Posted on July 15, 2025 in Health Law News

Published by: Hall Render

A recent Wisconsin Supreme Court (the “Court”) decision has shed some interpretive light on the scope of Wisconsin’s informed consent law. Under Wis. Stat. § 488.30, “[a]ny physician who treats a patient shall inform the patient about the availability of reasonable alternate medical modes of treatment and about the benefits and risks of these treatments.” In Hubbard v. Neuman, 2025 WI 15, the Court’s opinion suggests that under § 488.30, a “physician who treats” could potentially include a physician who may not have actually performed an operation or treatment, but still had a role in treating the patient.

Background

According to the complaint, the defendant OB/GYN (“OB/GYN”) diagnosed the plaintiff with a severe case of endometriosis in January 2018. The OB/GYN advised the plaintiff to undergo surgery to remove the plaintiff’s left fallopian tube and ovary. The plaintiff did not consent to the suggested removals. The OB/GYN later referred the plaintiff to a surgeon to discuss colon surgery. The surgeon scheduled the plaintiff for a laparoscopic colon resection for February 2018.

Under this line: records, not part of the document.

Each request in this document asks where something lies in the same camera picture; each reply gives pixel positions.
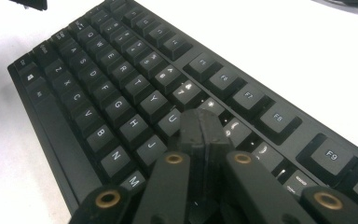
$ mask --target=brass screw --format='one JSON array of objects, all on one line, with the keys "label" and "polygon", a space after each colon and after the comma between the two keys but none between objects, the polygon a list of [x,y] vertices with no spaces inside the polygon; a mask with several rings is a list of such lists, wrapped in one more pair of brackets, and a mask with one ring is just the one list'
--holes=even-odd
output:
[{"label": "brass screw", "polygon": [[343,207],[342,202],[336,196],[326,193],[326,192],[316,192],[313,195],[313,198],[321,206],[326,207],[331,210],[339,210]]},{"label": "brass screw", "polygon": [[183,158],[179,155],[172,154],[165,158],[165,161],[170,164],[177,164],[183,161]]},{"label": "brass screw", "polygon": [[120,201],[120,194],[117,190],[108,190],[100,193],[95,199],[95,204],[100,208],[115,206]]},{"label": "brass screw", "polygon": [[240,153],[234,156],[234,160],[242,164],[247,164],[252,161],[252,159],[248,155]]}]

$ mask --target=black keyboard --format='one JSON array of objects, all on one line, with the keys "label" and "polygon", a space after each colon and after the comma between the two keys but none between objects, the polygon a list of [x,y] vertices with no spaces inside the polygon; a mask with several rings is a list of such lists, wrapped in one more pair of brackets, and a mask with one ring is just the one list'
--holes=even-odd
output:
[{"label": "black keyboard", "polygon": [[358,203],[358,147],[133,1],[106,0],[8,71],[71,213],[108,183],[142,191],[191,108],[294,195]]}]

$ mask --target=white surface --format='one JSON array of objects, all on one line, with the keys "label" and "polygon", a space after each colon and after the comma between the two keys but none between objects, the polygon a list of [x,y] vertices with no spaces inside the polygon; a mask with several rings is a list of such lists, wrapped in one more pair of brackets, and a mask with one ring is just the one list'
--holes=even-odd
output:
[{"label": "white surface", "polygon": [[[0,0],[0,223],[70,218],[7,66],[100,2]],[[139,2],[358,146],[358,15],[309,0]]]}]

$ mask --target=computer keyboard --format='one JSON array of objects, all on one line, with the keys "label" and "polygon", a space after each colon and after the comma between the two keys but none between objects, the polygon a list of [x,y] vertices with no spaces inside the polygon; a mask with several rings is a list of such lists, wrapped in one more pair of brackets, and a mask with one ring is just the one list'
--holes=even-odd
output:
[{"label": "computer keyboard", "polygon": [[8,71],[71,213],[107,183],[141,191],[191,108],[295,197],[321,185],[358,203],[358,147],[133,1],[104,1]]}]

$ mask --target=white table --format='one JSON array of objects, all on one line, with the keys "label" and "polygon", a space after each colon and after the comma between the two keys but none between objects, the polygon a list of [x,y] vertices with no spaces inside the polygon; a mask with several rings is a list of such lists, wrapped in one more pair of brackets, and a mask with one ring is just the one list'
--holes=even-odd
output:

Prior to the February surgery, the OB/GYN and the surgeon engaged in pre-surgery discussions without including or informing the plaintiff. The plaintiff alleged that, during these discussions, the OB/GYN recommended to the surgeon that they remove the plaintiff’s ovaries as part of the February surgery. The OB/GYN never told the plaintiff about this recommendation, however.

The physicians additionally agreed and planned to perform the operation together. The OB/GYN would remove the fallopian tubes, uterus and ovaries, and the surgeon would remove the sigmoid colon. Ultimately, the OB/GYN did not participate in the surgery. The surgeon removed the ovaries during the February surgery without the OB/GYN’s assistance.

The plaintiff subsequently filed a medical negligence action against the OB/GYN, claiming that the OB/GYN failed to disclose the alleged pre-surgery recommendation to the surgeon to remove the plaintiff’s ovaries. The OB/GYN moved to dismiss the claim, arguing that she could not have been the “physician who treat[ed]” the plaintiff under § 488.30 because she did not remove the ovaries, and therefore she was not obligated to obtain the patient’s consent for the removal procedure. The circuit court denied the OB/GYN’s motion, and the Wisconsin Court of Appeals affirmed.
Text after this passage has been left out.